AIM OF THE EXERCISE: Whenever a line below holds the word "Find", copy that line.

[Source records]
• • •

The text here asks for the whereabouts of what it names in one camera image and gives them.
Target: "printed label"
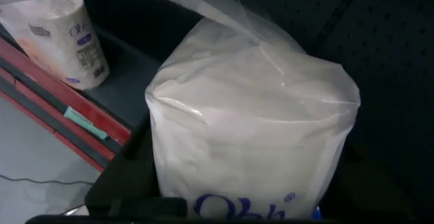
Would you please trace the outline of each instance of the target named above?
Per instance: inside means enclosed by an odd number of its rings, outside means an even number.
[[[28,27],[30,28],[31,32],[35,35],[42,36],[42,37],[51,37],[51,33],[45,30],[42,26],[33,26],[31,24],[28,24]]]
[[[102,58],[102,52],[95,42],[77,51],[77,58],[83,69],[90,69],[95,65],[95,61]]]
[[[98,69],[94,71],[95,78],[99,77],[105,71],[104,65],[101,65]]]
[[[289,193],[287,196],[283,198],[285,202],[290,202],[296,197],[295,193]],[[234,202],[232,202],[230,199],[217,195],[217,194],[205,194],[200,197],[198,197],[194,203],[194,210],[195,212],[201,216],[201,209],[203,206],[203,203],[210,199],[210,198],[220,198],[221,200],[224,200],[227,204],[227,212],[226,212],[226,219],[242,219],[242,218],[254,218],[254,219],[284,219],[285,218],[285,211],[284,210],[277,210],[276,204],[269,204],[269,212],[267,216],[262,216],[261,214],[249,212],[250,206],[252,205],[249,198],[238,198],[238,201],[241,203],[241,211],[239,214],[237,213],[237,209],[235,207]]]

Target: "plastic bag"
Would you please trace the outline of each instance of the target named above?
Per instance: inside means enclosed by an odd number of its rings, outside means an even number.
[[[170,0],[207,18],[146,89],[161,194],[191,217],[307,218],[360,105],[342,67],[233,0]]]
[[[0,22],[36,65],[74,88],[109,75],[83,0],[0,0]]]

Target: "plastic wrap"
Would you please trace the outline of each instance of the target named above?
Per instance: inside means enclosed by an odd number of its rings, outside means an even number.
[[[191,217],[311,217],[360,105],[338,64],[234,0],[170,0],[206,18],[146,89],[162,195]]]
[[[0,22],[34,63],[74,88],[109,75],[83,0],[0,0]]]

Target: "paper towel roll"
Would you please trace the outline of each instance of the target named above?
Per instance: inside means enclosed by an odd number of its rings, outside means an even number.
[[[109,66],[83,0],[26,0],[0,5],[0,21],[31,60],[68,85],[100,85]]]

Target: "red metal frame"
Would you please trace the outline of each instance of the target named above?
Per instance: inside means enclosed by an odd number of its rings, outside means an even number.
[[[42,88],[53,94],[57,99],[88,118],[97,128],[105,131],[110,137],[122,145],[127,142],[131,134],[129,129],[98,106],[86,100],[74,89],[40,69],[24,54],[2,39],[0,39],[0,56],[37,82]]]
[[[4,73],[2,73],[2,71],[0,70],[0,75],[2,77],[4,77]],[[80,157],[82,157],[87,163],[89,163],[91,166],[93,166],[95,169],[99,170],[99,171],[103,171],[104,167],[102,167],[100,164],[98,164],[97,162],[95,162],[91,157],[89,157],[87,154],[85,154],[82,150],[80,150],[79,148],[77,148],[77,146],[75,146],[74,144],[72,144],[72,142],[70,142],[70,140],[68,140],[67,138],[65,138],[63,135],[61,135],[59,132],[55,131],[52,127],[50,127],[48,124],[46,124],[45,122],[43,122],[41,119],[39,119],[36,115],[34,115],[32,112],[30,112],[28,109],[26,109],[25,107],[23,107],[22,105],[20,105],[18,102],[16,102],[13,98],[11,98],[10,96],[8,96],[7,94],[3,93],[2,91],[0,91],[0,96],[2,96],[4,99],[6,99],[7,101],[9,101],[10,103],[12,103],[17,109],[21,110],[23,113],[25,113],[28,117],[32,118],[33,120],[35,120],[39,125],[41,125],[43,128],[45,128],[46,130],[48,130],[49,132],[51,132],[52,134],[54,134],[54,136],[56,138],[58,138],[62,143],[64,143],[67,147],[69,147],[70,149],[72,149],[77,155],[79,155]]]
[[[61,112],[59,112],[56,108],[51,106],[47,101],[43,100],[39,95],[34,93],[28,87],[26,87],[20,81],[15,81],[15,88],[26,95],[30,100],[39,105],[42,109],[47,111],[54,119],[57,119],[59,122],[64,124],[67,128],[69,128],[74,134],[83,139],[90,147],[95,149],[98,153],[104,156],[108,160],[112,160],[115,154],[107,149],[104,145],[102,145],[98,140],[96,140],[93,136],[89,135],[85,130],[83,130],[76,123],[71,121],[68,118],[65,118]]]

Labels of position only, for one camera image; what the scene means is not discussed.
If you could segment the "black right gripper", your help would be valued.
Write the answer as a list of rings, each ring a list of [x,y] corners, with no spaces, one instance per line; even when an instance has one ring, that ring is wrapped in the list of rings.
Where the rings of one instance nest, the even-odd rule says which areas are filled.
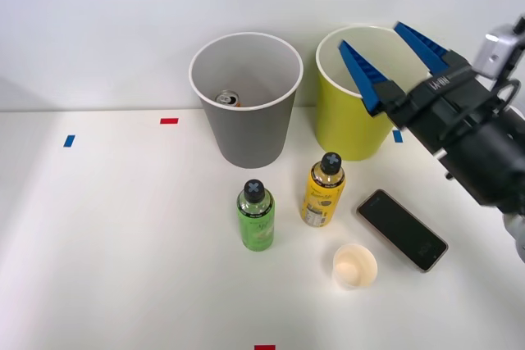
[[[498,79],[487,89],[468,60],[455,51],[400,21],[394,31],[434,76],[405,92],[343,40],[340,55],[367,113],[386,113],[432,154],[443,149],[450,157],[507,156],[509,81]]]

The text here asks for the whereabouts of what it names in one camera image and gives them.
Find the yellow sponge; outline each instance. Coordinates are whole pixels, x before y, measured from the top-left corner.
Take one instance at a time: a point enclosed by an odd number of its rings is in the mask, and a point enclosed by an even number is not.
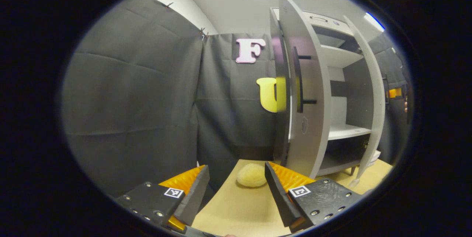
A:
[[[264,170],[264,166],[249,163],[237,173],[236,180],[245,187],[259,187],[267,182]]]

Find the cabinet door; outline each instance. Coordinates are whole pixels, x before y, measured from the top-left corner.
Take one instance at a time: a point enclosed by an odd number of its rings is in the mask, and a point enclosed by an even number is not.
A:
[[[274,142],[274,162],[285,166],[287,164],[288,138],[290,130],[290,74],[288,72],[287,53],[278,24],[277,15],[269,8],[270,36],[275,59],[276,75],[276,131]]]
[[[367,168],[367,165],[370,162],[372,156],[374,155],[381,139],[385,118],[385,91],[383,87],[381,70],[379,69],[379,64],[377,63],[377,60],[374,56],[374,53],[372,52],[371,47],[369,46],[367,40],[364,38],[361,32],[359,32],[357,27],[352,23],[352,21],[350,21],[346,16],[344,16],[344,19],[346,20],[349,28],[351,28],[354,38],[356,39],[357,43],[359,44],[359,47],[362,50],[362,53],[364,54],[364,59],[367,63],[367,67],[371,75],[373,89],[374,111],[372,111],[372,130],[371,135],[369,137],[369,144],[367,145],[364,156],[362,157],[361,163],[359,164],[359,171],[357,172],[356,177],[357,179],[359,179]]]
[[[331,86],[321,45],[308,18],[293,0],[279,0],[291,85],[291,133],[287,167],[311,178],[326,151]]]

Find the drawer handle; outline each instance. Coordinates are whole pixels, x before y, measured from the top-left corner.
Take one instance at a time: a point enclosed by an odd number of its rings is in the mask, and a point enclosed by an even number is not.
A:
[[[324,20],[325,22],[327,22],[327,19],[325,19],[325,18],[322,18],[322,17],[315,17],[315,16],[310,16],[310,19],[315,19],[315,18],[322,19],[322,20]]]
[[[304,104],[316,104],[316,100],[305,100],[303,99],[303,82],[302,82],[302,69],[300,68],[300,59],[312,59],[311,56],[299,56],[294,46],[293,49],[293,59],[295,66],[295,81],[297,87],[297,101],[296,101],[296,111],[298,113],[303,113]]]

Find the wall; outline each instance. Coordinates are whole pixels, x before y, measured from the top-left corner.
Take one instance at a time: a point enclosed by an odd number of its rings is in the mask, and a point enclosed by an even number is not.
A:
[[[200,28],[205,28],[204,32],[209,34],[218,34],[211,21],[199,8],[194,0],[158,0],[164,4],[174,2],[170,7],[184,16],[192,24]]]
[[[269,33],[269,7],[278,0],[194,0],[220,34]],[[343,21],[346,15],[370,41],[380,34],[364,19],[365,10],[349,0],[294,0],[302,9]]]

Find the wooden table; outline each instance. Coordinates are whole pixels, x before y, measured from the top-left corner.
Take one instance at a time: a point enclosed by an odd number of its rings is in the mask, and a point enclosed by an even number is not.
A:
[[[192,227],[220,236],[232,234],[237,237],[274,237],[290,234],[284,227],[272,193],[267,183],[258,188],[243,187],[236,182],[236,175],[248,163],[264,165],[260,160],[239,160],[223,186],[208,204],[197,214]],[[361,181],[352,190],[363,194],[376,187],[391,170],[392,166],[376,160],[367,168]],[[355,179],[350,169],[319,178],[331,178],[349,188]]]

• • •

SOLUTION TO THIS EXERCISE:
Find the yellow sponge; outline each instance. Coordinates are whole pixels, x before y, measured from the top-left corner.
Find the cabinet door; outline each instance. Coordinates are whole pixels, x before y, measured from the top-left corner.
Find the drawer handle; outline each instance. Coordinates are whole pixels, x before y, measured from the top-left corner.
Find the wall; outline each instance. Coordinates are whole pixels, x before y, measured from the top-left corner.
Find the wooden table; outline each instance. Coordinates are whole pixels, x before y, measured from the top-left corner.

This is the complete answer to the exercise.